Theorem 2. Through a straight line and a point not lying in it, or through two distinct straight lines having a common point, one and only one plane may be made to pass.

3. Group II: Axioms of order⁹

The axioms of this group deﬁne the idea expressed by the word “between,” and make possible, upon the basis of this idea, an order of sequence of the points upon a straight line, in a plane, and in space. The points of a straight line have a certain relation to one another which the word “between” serves to describe. The axioms of this group are as follows:

II,1.: If $A$ , $B$ , $C$ are points of a straight line and $B$ lies between $A$ and $C$ , then $B$ lies also between $C$ and $A$ .

Figure 1
II,2.: If $A$ and $C$ are two points of a straight line, then there exists at least one point $B$ lying between $A$ and $C$ and at least one point $D$ so situated that $C$ lies between $A$ and $D$ .

Figure 2
II,3.: Of any three points situated on a straight line, there is always one and only one which lies between the other two.
II,4.: Any four points $A$ , $B$ , $C$ , $D$ of a straight line can always be so arranged that $B$ shall lie between $A$ and $C$ and also between $A$ and $D$ , and, furthermore, that $C$ shall lie between $A$ and $D$ and also between $B$ and $D$ .

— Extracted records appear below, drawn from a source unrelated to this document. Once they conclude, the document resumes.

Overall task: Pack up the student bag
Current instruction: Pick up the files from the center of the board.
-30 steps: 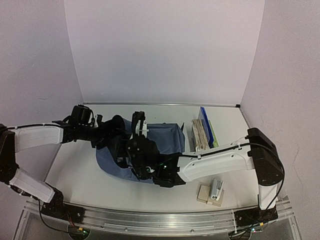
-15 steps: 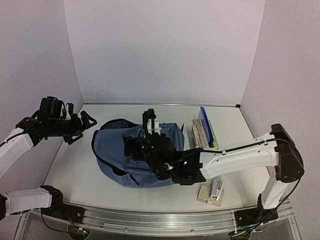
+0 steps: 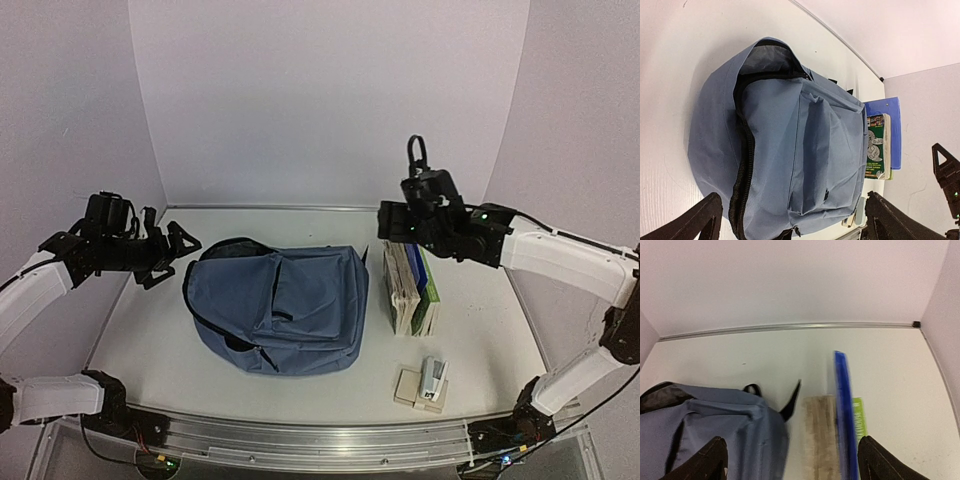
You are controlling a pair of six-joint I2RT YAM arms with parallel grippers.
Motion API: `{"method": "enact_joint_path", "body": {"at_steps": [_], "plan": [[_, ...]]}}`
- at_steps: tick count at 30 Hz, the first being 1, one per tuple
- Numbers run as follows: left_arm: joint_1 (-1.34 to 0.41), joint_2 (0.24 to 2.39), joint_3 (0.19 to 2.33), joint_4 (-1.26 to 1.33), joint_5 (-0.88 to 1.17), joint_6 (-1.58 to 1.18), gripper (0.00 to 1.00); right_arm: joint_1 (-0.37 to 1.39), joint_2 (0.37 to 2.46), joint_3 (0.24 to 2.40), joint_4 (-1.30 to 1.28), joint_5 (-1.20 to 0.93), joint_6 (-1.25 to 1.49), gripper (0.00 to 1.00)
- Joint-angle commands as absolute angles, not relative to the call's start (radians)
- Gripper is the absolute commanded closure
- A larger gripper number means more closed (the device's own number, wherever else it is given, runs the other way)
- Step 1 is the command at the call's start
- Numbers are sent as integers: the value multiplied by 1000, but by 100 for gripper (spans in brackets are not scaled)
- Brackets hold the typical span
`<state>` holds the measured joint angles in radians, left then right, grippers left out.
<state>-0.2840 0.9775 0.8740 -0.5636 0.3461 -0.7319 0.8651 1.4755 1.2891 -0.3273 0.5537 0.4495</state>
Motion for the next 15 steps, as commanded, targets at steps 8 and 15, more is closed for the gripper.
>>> {"method": "enact_joint_path", "body": {"at_steps": [8,15], "plan": [[-272,971,874,-527,365,-718,0,472,1361,1116,-426,177,392,22],[-269,981,866,-520,371,-716,0,391,1367,1066,-370,-10,349,28]]}}
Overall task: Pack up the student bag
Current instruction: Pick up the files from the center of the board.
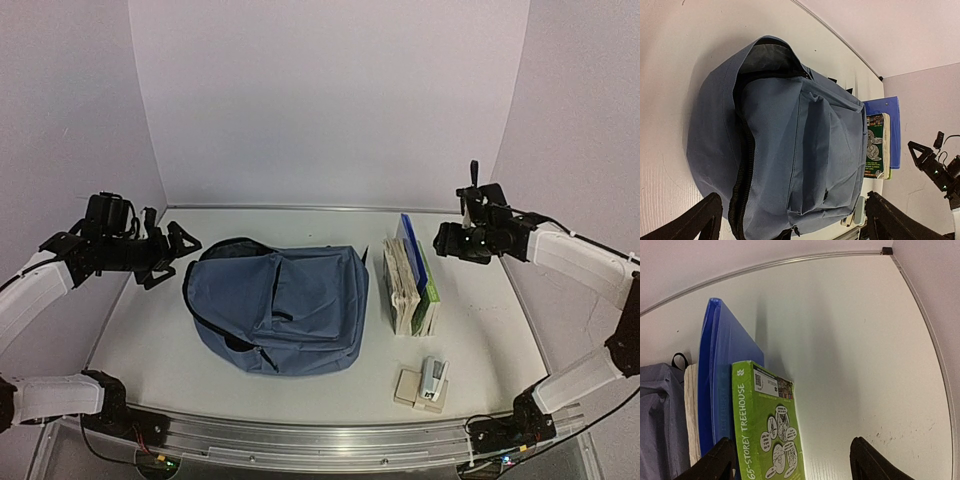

Deﬁnition 1. We will call the system of two points $A$ and $B$ , lying upon a straight line, a segment and denote it by $A B$ or $B A$ . The points lying between $A$ and $B$ are called the points of the segment $A B$ or the points lying within the segment $A B$ . All other points of the straight line are referred to as the points lying outside the segment $A B$ . The points $A$ and $B$ are called the extremities of the segment $A B$ .

Figure 3
II,5.: Let $A$ , $B$ , $C$ be three points not lying in the same straight line and let $a$ be a straight line lying in the plane $A B C$ and not passing through any of the points $A$ , $B$ , $C$ . Then, if the straight line $a$ passes through a point of the segment $A B$ , it will also pass through either a point of the segment $B C$ or a point of the segment $A C$ . Axioms II, 1–4 contain statements concerning the points of a straight line only, and, hence, we will call them the linear axioms of group II. Axiom II, 5 relates to the elements of plane geometry and, consequently, shall be called the plane axiom of group II.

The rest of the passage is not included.